First, the Court notes, as does
Defendant in its reply brief, that per Viking River Cruises,
Inc. v. Moriana (2022) 596 U.S. 639, 660-61(“Viking River”) has
overruled and does not apply to the portion of Iskanian upon which
Plaintiff relies. Further, as noted by Defendant, if this the representative
action waiver were unconscionable, the Court may sever this provision. Second,
the Court’s reading of the Arbitration Agreement does not have a unilateral
modification.
Lastly, as to limited discovery, the
limits affect both parties equally. If the
plaintiff is precluded from taking depositions, so is the defense. If interrogatories are restricted in
arbitration, that restriction applies equally to both sides.

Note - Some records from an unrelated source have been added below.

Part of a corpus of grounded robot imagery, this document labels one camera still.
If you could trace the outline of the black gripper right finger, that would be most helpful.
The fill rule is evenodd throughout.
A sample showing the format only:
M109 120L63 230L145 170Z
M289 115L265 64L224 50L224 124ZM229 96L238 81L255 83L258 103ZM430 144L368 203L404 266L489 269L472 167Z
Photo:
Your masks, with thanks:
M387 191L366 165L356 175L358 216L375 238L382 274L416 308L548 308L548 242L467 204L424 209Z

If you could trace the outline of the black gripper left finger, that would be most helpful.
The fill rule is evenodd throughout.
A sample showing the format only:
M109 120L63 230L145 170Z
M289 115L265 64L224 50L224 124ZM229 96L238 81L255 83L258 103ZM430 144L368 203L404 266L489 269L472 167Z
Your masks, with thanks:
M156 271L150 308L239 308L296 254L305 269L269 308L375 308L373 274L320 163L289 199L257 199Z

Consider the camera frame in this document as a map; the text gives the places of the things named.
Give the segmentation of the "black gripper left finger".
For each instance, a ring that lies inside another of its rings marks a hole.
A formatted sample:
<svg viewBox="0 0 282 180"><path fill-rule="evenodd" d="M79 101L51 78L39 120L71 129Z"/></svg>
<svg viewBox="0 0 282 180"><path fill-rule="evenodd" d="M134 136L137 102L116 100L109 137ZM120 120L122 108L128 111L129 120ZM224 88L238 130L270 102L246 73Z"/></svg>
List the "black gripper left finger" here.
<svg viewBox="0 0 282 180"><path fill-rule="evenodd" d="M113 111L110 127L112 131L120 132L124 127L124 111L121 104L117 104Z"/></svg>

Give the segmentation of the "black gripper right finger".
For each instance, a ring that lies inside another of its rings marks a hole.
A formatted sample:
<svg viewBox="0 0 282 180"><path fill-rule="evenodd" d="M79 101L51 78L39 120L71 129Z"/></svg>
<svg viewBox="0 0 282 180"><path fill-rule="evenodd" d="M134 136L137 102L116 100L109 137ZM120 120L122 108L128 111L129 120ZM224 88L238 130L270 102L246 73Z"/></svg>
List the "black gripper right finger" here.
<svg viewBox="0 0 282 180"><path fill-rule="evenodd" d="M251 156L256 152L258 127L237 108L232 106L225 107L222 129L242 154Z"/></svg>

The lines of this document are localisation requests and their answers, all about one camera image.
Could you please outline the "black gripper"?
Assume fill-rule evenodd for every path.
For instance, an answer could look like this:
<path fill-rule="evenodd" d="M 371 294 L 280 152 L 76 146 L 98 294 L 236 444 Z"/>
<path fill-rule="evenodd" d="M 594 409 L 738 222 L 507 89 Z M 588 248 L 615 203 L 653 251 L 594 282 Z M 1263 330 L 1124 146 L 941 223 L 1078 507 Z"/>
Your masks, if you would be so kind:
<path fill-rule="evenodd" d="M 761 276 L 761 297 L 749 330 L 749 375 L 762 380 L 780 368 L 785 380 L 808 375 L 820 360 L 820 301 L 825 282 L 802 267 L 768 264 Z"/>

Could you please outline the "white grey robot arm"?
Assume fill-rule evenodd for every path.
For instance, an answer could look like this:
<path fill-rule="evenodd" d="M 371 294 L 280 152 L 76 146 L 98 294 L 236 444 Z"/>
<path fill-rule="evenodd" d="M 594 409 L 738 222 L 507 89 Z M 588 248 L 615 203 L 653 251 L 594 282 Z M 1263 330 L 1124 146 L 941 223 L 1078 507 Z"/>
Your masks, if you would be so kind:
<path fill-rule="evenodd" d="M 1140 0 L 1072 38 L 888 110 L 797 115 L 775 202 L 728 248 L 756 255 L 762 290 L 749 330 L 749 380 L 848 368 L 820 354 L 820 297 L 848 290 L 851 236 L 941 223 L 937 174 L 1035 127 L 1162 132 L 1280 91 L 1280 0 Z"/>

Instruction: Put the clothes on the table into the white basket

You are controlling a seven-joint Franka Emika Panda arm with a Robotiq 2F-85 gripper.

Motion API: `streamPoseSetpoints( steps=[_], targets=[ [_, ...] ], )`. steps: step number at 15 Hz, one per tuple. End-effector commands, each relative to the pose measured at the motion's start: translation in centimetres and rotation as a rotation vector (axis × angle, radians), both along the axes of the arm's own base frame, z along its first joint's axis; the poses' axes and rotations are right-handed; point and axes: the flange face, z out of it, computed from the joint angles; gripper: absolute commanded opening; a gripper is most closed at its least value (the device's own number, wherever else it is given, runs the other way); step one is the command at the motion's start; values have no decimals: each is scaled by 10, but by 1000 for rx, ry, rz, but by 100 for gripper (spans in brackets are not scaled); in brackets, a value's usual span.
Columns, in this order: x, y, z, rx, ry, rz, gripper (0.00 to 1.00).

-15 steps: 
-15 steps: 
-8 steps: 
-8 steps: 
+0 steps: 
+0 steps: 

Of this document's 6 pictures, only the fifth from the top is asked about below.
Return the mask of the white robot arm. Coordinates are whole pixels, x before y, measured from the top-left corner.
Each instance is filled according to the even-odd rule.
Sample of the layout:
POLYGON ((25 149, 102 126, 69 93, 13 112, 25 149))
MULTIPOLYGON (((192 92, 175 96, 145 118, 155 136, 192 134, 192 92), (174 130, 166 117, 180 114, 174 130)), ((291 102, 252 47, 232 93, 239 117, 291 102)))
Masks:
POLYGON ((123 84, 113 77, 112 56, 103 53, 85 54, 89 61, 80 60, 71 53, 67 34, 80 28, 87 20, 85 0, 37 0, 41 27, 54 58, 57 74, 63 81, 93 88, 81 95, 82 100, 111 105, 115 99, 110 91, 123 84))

Arbitrators often approve stipulations for
discovery that are balanced for both sides.
A discovery
limitation, which is true of all arbitrations, cannot be a reason for this Court
to find such agreements unconscionable – otherwise arbitration would almost never
be an option. Thus, this Court finds that the level of substantive
unconscionability is not sufficient to deny this motion on those grounds.
Armendariz Requirements
The Court disagrees with Plaintiff’s
argument that the Arbitration Agreement violates Armendariz
requirements. The requirements have
each been met by the Arbitration Agreement itself.
IV. CONCLUSION
For the foregoing reasons, this
Court’s tentative ruling is to GRANT Defendant’s Motion to Compel Arbitration.
Defendant is ordered to give notice.